Songelwa explains that African countries are often praised for their progress in women’s leadership in the public sector. However, even though women’s leadership in the public sector has increased rapidly, the power of these women in leadership remains limited. She says: “Women therefore either leave the public arena or stay as compromised individuals playing the same power games as men, but not impacting improvement in lives of the populations they serve.”
Furthermore, according to Songelwa, women leaders across Africa’s public and private sectors often face victimization and isolation. Therefore, they leave their leadership role and are silenced to avoid psychological or mental harassment and abuse.
“Every responsible father wishes and inspires their daughters to aim and dream for greatness… they forget the culture setting they have designed is a snare that undermines and disempowers the daughters.”
– Dr Nomvuselelo Songelwa, SkofNom
“We often see that victims are either silenced to shield the perpetrators (organization/institutions) or decide to shield themselves from being labelled as cry-babies, or emotional, or attention seekers,” says Songelwa.
It is so ironic that this era of leadership is centred around transformation, yet we silence or eliminate the side of the human input that through the multifactor leadership questionnaire (MLQ), Judy Rosener and other expert findings put women as favourable candidates for “Transformational Leadership” compared to “transactional leadership”, in which men scored higher.
In a world where diversity and inclusion take a prominent role, it is time to take deliberate action, says Songelwa. Although diversity and inclusion are often high on the agenda in the workplace, companies mustn’t just pay lip service to the cause. “A company can have a perfect representation of diversity on paper, but the question remains how women are treated in the company,” she says.
Mangolothi and Mnguni’s qualitative research on workplace bullying and its implications for gender transformation in the South African Higher Education sector deep-dived on the injustices women face in this sector, with African women, referred to as ‘Pharoa’s daughters’, being dished ‘the best slice of cake’ with a ‘revolving door’ to exit the system. These include amongst others; denied access and authorization, withholding resources and recognition, neither seen nor heard.

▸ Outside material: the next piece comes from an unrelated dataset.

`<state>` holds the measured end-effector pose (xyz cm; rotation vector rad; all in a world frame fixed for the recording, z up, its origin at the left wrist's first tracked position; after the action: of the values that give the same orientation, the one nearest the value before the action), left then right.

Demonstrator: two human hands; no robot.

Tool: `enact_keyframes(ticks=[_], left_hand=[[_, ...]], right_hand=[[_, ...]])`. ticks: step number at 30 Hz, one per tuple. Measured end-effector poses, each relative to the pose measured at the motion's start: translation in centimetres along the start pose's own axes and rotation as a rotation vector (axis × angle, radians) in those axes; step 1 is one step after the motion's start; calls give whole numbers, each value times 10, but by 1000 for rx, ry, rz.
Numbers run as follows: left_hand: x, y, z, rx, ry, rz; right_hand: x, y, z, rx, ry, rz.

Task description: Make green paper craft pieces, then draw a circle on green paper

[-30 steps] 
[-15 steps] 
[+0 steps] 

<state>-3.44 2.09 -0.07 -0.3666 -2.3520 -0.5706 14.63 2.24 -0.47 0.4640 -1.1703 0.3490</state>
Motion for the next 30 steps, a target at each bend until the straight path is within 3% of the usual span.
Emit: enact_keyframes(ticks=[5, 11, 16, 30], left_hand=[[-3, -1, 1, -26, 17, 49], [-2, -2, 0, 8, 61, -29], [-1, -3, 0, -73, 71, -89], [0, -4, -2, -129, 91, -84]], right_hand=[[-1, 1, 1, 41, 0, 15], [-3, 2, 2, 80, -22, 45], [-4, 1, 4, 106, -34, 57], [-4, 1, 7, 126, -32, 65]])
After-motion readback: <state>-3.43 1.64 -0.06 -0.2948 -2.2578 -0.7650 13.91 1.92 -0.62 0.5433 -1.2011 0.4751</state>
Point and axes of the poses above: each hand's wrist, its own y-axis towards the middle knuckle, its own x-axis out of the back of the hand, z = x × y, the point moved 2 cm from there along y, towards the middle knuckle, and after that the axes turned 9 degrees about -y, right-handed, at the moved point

Songelwa points out that unless women as individuals start to invest in themselves to know who they are, what they stand for and which legacies they want to leave, they cannot lead others. She says: “This stance advocates that empowerment and inspiration are within you. Everyone (men and women) must take the first step, recognize that to change the world requires everyone’s meaningful contribution.” If you cannot mine, clean, polish, cut, brand, value and price your diamond within, it is against universal law to want to take charge of others’ diamond processing and valuation.
Gender equality is one of the 17 global goals (also known as the Sustainable Development Goals or SDGs) world leaders agreed to in 2015. Seven years on, we have made progress, but work is still to be done. A significant step in the right direction,” according to Songelwa, is to give African female leaders their voice. After all, gender bias is undermining and devaluing everyone in society.